A la cité des Raguenets à Saint-Gratien (Val-d'Oise), le city-stade de La Bombonera, du nom du stade mythique de Buenos Aires, ne vibre plus depuis le 29 mai sur décision de la mairie.
Des blocs de béton ont été installés sur le terrain et la pelouse synthétique a été arrachée.
"A 7h du matin, des pelleteuses ont débarqué dans la cité et ils ont rasé le terrain, sans qu'il y ait d'affichage municipal. C'est un acte de vandalisme", juge Zaki Diop, un habitant du quartier.
Pour ce consultant, la suppression du terrain "est plus qu'une punition. On sort de deux mois de confinement, ça a été dur pour tout le monde et on vous enlève l'un des rares espaces pour s'aérer l'esprit".
Le city-stade, "c'est un lieu d'échanges (...) On parle de nos problèmes.
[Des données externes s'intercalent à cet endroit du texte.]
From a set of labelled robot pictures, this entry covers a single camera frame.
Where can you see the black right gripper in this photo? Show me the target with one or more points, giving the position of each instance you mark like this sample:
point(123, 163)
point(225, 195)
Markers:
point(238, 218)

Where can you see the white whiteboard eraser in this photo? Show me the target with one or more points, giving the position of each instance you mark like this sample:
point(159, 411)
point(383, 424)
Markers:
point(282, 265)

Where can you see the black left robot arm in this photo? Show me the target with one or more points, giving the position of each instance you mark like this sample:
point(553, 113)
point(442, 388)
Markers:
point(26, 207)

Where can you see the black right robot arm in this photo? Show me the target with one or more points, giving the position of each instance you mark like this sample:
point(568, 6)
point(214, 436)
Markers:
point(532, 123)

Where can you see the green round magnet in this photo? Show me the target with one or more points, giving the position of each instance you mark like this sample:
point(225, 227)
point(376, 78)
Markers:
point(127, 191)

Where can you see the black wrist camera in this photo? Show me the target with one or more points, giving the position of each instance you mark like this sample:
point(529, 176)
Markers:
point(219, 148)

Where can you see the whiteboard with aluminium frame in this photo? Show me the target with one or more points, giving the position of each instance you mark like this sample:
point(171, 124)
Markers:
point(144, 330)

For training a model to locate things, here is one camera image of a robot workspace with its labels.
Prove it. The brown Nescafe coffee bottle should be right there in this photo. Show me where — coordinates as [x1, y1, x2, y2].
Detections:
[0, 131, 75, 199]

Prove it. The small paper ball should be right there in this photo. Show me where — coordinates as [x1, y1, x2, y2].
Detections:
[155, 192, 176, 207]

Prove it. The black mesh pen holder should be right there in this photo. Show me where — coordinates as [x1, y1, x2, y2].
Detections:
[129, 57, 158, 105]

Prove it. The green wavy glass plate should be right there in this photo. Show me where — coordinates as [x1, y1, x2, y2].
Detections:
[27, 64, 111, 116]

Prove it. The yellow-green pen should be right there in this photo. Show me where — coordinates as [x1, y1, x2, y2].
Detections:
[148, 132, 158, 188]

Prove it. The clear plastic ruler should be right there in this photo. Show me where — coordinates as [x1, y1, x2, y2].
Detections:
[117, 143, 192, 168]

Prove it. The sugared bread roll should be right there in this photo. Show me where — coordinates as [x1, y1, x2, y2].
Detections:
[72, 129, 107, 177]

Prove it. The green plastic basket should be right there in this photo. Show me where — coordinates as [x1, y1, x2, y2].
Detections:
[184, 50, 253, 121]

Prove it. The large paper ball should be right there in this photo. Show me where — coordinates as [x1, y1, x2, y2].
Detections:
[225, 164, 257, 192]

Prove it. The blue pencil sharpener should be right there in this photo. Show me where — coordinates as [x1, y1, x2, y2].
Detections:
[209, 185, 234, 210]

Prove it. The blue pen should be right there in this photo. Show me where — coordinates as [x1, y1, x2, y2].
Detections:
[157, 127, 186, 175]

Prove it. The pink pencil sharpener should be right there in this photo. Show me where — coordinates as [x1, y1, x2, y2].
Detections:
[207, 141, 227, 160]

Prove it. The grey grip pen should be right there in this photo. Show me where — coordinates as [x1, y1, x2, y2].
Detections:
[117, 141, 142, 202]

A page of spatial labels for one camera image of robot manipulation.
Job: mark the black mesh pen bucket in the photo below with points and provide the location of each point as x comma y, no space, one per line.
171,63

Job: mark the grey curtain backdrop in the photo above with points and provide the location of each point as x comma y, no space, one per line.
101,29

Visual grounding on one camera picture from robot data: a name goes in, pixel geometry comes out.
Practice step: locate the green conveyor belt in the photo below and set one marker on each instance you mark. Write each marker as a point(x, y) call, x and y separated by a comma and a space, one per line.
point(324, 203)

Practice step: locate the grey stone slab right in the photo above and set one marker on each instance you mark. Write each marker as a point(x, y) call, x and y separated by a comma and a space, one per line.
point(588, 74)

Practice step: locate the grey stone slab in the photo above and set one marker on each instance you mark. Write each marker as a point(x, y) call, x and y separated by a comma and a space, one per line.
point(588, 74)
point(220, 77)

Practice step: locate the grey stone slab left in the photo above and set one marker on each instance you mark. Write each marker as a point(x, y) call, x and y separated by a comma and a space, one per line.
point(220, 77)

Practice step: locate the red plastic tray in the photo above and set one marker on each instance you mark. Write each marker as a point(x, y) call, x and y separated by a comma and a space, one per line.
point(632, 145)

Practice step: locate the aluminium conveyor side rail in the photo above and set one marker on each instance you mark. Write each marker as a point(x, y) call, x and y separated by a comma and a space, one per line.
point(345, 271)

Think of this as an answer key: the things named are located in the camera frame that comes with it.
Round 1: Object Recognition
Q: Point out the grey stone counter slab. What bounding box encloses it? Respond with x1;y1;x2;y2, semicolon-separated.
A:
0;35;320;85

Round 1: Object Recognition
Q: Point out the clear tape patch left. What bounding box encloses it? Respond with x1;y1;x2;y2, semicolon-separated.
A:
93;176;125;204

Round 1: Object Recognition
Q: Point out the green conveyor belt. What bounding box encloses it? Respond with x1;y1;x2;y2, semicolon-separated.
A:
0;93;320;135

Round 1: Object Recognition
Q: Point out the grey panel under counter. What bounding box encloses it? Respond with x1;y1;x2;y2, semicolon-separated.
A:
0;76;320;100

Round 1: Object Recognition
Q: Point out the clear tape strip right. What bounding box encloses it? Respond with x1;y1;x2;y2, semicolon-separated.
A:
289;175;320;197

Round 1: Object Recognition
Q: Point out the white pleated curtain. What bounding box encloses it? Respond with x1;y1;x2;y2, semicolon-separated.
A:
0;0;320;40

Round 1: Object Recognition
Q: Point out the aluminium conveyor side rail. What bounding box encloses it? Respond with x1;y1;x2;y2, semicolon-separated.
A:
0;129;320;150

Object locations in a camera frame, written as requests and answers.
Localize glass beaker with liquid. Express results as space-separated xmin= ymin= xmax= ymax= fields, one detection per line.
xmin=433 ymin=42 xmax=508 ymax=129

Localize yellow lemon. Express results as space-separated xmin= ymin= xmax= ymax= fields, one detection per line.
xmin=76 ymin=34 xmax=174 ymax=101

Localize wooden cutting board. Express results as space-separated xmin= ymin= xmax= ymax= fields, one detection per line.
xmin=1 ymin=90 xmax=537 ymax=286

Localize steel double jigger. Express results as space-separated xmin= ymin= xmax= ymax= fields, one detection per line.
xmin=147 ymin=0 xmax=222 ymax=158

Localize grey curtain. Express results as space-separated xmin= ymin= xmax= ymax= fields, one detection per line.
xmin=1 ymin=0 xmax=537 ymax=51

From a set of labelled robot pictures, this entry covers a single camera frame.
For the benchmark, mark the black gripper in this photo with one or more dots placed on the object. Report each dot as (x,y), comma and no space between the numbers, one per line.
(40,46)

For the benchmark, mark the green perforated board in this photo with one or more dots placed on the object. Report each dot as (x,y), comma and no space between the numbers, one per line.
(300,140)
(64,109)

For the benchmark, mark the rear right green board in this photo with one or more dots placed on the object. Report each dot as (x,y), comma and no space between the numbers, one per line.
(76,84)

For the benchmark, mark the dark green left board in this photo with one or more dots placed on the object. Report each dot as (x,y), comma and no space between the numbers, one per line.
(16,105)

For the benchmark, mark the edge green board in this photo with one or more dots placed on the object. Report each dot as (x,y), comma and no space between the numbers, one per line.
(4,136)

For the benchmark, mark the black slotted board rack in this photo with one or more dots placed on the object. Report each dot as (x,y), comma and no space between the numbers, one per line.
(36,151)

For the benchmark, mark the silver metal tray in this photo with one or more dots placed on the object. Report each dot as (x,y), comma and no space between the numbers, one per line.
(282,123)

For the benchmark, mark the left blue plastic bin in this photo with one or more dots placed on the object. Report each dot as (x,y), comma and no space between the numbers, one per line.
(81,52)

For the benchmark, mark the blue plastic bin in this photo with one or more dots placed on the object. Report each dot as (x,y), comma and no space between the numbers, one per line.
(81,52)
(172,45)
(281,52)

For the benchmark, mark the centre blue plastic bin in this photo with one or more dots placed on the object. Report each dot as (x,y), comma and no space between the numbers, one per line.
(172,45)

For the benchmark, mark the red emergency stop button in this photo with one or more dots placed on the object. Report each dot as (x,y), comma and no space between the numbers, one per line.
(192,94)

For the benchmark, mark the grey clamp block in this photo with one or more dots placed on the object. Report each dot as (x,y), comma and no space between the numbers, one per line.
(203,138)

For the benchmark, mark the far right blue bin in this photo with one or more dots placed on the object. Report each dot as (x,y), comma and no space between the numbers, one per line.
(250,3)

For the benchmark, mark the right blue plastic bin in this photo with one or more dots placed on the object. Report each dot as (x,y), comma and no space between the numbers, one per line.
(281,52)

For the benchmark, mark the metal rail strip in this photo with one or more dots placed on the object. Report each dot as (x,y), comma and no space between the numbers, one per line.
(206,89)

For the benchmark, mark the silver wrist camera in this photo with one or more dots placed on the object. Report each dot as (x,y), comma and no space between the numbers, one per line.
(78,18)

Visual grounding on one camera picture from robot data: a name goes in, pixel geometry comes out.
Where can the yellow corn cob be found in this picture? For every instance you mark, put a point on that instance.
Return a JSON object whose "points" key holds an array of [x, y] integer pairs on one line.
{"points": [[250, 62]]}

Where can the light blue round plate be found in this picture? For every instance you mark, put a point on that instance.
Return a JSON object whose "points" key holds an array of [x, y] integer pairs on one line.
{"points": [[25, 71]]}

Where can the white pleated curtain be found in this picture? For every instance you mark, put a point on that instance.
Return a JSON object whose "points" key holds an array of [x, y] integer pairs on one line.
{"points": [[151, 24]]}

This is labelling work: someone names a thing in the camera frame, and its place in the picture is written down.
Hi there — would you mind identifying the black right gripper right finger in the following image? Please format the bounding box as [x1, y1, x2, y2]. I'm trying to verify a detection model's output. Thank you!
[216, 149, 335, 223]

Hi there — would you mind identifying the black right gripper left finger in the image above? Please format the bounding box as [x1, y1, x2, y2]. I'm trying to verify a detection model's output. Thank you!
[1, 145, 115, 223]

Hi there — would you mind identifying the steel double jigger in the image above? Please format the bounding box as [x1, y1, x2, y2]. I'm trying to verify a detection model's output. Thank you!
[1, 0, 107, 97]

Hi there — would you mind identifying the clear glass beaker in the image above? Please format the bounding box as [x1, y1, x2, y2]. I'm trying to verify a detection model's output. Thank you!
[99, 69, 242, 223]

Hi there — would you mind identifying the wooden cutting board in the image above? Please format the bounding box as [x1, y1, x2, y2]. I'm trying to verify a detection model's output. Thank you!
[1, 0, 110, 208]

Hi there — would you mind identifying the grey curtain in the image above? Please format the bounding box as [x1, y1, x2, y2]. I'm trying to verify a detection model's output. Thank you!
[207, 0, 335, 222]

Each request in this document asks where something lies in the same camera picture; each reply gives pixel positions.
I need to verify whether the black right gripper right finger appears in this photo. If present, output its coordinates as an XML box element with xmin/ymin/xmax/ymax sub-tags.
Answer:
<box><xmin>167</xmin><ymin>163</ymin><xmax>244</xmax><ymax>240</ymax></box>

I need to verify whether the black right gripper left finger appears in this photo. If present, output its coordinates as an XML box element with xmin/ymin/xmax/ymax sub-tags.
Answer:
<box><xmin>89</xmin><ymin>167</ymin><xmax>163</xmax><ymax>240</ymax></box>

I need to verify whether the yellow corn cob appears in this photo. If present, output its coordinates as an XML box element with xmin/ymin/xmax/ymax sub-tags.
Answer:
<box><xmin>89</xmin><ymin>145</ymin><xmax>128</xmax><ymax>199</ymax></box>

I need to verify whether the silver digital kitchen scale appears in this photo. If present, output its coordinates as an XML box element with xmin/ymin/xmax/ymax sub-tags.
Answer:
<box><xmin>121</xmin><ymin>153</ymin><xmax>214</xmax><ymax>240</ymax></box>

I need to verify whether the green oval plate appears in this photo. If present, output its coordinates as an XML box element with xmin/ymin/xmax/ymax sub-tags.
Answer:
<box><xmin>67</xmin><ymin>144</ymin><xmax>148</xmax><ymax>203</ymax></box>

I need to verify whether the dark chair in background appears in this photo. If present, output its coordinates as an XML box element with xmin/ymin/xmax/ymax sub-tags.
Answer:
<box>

Le terrain va avec la vie du quartier, il a traversé les générations, des joueurs pro sont sortis de ce terrain. C'est notre patrimoine", clame Zaki Diop qui, avec plusieurs habitants, a déposé une requête au tribunal administratif de Cergy-Pontoise pour contester la décision de la municipalité (LR).
La mairie affirme vouloir éviter la tenue de "tournois clandestins" avec des "centaines" de joueurs qui "s'approprient l'espace public", engendrant "des nuisances pour les habitants".
"Il suffisait de dire : vous avez fait trop de bruit", estime Malika Schiff dont les quatre garçons profitaient du terrain. Depuis, "les jeunes filles et garçons tournent en rond", explique la maman qui réside dans la cité depuis 1978.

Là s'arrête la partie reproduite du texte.